The United States in account
with the legal representatives
of George Fisher, deceased.
Dol.C
1813.--To 550 head of cattle, at 10 dollars, .............
5,500.00
To 86 head of drove hogs, .........................
1,204.00
To 350 head of stock hogs, ........................
1,750.00
To 100 acres of corn on
Bassett’s creek, .......... 6,000.00
To 8 barrels of whisky, ...........................
350.00
To 2 barrels of brandy, ...........................
280.00
To 1 barrel of rum, ...............................
70.00
To dry-goods and merchandise in store, ............
1,100.00
To 35 acres of wheat, .............................
350.00
To 2,000 hides, ...................................
4,000.00
To furs and hats in store, ........................
600.00
To crockery ware in store, ........................
100.00
To smith’s and carpenter’s tools,
................. 250.00
To houses burned and destroyed, ...................
600.00
To 4 dozen bottles of wine, .......................
48.00
1814.--To 120 acres of corn on Alabama River, ............
9,500.00
To crops of peas, fodder, etc. ....................
3,250.00
Total, ..........................34,952.00
To interest on $22,202, from July 1813 to November 1860, 47 years and 4 months, .......63,053.68 To interest on $12,750, from September 1814 to November 1860, 46 years and 2 months, ..35,317.50
Total, ........................ 133,323.18
He puts everything in this time. He does not even allow that the Indians destroyed the crockery or drank the four dozen bottles of (currant) wine. When it came to supernatural comprehensiveness in “gobbling,” John B. Floyd was without his equal, in his own or any other generation. Subtracting from the above total the $67,000 already paid to George Fisher’s implacable heirs, Mr. Floyd announced that the government was still indebted to them in the sum of sixty-six thousand five hundred and nineteen dollars and eighty-five cents, “which,” Mr. Floyd complacently remarks, “will be paid, accordingly, to the administrator of the estate of George Fisher, deceased, or to his attorney in fact.”
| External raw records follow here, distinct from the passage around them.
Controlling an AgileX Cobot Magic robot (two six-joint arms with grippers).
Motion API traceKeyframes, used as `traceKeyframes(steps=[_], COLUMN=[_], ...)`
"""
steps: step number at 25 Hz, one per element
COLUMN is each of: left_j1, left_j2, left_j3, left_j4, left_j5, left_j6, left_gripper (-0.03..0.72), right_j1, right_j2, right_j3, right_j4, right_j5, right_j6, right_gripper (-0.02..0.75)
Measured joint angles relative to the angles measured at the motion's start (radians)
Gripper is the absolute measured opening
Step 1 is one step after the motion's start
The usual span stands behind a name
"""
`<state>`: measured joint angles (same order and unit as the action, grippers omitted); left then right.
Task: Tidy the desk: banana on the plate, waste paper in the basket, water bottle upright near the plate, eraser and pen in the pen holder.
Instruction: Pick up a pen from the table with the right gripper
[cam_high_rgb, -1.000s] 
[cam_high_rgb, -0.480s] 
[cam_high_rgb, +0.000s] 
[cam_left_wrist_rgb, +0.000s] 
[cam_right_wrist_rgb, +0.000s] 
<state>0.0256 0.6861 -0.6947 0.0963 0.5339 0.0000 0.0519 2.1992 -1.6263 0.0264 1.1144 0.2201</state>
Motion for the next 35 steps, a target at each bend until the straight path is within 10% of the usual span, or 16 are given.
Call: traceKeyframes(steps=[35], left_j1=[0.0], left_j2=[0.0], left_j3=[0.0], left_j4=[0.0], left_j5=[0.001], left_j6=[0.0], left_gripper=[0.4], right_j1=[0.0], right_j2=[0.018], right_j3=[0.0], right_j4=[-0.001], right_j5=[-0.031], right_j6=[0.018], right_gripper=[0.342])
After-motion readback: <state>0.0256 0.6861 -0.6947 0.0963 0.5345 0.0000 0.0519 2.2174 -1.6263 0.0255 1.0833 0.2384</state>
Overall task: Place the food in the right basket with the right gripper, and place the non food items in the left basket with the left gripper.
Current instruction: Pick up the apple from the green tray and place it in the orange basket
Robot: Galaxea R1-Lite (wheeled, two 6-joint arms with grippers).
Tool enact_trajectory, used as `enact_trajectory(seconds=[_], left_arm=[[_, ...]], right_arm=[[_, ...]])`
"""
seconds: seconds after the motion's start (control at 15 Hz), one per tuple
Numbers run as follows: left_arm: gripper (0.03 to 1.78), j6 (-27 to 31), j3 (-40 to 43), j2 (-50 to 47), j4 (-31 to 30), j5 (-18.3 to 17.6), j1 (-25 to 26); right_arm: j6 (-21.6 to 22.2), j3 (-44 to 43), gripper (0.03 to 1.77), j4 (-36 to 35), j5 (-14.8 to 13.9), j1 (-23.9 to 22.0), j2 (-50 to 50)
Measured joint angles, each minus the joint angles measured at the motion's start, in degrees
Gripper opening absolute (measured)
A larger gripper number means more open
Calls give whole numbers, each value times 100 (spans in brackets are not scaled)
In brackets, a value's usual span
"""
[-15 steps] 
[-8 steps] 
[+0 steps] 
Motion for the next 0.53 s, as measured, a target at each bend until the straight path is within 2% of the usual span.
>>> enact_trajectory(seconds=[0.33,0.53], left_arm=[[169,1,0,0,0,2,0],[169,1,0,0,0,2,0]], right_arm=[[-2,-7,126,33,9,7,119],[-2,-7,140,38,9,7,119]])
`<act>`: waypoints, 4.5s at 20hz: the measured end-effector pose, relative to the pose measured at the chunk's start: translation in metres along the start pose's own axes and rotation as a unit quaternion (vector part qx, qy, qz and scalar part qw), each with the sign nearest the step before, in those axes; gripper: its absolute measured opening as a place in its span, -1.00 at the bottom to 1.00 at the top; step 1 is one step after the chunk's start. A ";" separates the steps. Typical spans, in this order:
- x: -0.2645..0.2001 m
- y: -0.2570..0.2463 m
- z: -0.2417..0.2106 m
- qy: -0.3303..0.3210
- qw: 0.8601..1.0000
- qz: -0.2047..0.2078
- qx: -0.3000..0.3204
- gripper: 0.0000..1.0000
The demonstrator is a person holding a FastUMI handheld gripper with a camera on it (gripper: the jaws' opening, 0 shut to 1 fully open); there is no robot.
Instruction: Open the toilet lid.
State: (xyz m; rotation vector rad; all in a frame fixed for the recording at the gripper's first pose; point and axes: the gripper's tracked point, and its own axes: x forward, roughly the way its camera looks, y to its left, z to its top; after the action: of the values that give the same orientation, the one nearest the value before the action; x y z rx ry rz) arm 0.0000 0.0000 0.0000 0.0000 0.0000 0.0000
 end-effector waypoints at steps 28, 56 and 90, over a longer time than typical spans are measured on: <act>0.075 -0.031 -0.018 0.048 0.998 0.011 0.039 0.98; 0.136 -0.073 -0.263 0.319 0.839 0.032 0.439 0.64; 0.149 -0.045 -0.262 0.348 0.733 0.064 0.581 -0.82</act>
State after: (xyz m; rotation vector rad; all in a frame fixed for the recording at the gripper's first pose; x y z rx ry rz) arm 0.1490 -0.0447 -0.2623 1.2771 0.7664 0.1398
But, sadly enough for the destitute orphans, a new President came in just at this time, Buchanan and Floyd went out, and they never got their money. The first thing Congress did in 1861 was to rescind the resolution of June 1, 1860, under which Mr. Floyd had been ciphering. Then Floyd (and doubtless the heirs of George Fisher likewise) had to give up financial business for a while, and go into the Confederate army and serve their country.
Were the heirs of George Fisher killed? No. They are back now at this very time (July, 1870), beseeching Congress through that blushing and diffident creature, Garrett Davis, to commence making payments again on their interminable and insatiable bill of damages for corn and whisky destroyed by a gang of irresponsible Indians, so long ago that even government red-tape has failed to keep consistent and intelligent track of it.